→ **Activity**
Return exactly the span of lines that opens with the line containing "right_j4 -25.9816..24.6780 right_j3" and closes with the last line of the data, inclusive.
- - - - -
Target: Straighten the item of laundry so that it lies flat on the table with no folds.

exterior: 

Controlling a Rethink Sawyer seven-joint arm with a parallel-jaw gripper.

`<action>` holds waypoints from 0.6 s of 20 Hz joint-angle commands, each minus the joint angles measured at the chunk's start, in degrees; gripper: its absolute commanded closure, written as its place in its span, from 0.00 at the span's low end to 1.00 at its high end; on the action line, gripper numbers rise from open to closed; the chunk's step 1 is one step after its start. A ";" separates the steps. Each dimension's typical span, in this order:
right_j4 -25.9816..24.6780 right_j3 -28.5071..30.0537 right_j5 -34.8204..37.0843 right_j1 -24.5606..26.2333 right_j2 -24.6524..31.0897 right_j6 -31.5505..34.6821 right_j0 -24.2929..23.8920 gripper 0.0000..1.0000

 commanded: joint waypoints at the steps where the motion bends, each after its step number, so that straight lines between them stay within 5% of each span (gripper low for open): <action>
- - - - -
→ **Expected output**
right_j4 -25.9816..24.6780 right_j3 -28.5071..30.0537 right_j5 -34.8204..37.0843 right_j1 -24.5606..26.2333 right_j2 -24.6524..31.0897 right_j6 -31.5505..34.6821 right_j0 -24.2929..23.8920 gripper 0.0000..1.0000

 commanded: joint waypoints at the steps where the motion bends, each after its step number, so that straight lines between them stay within 5% of each span (gripper low for open): <action>

This brings the exercise to completion.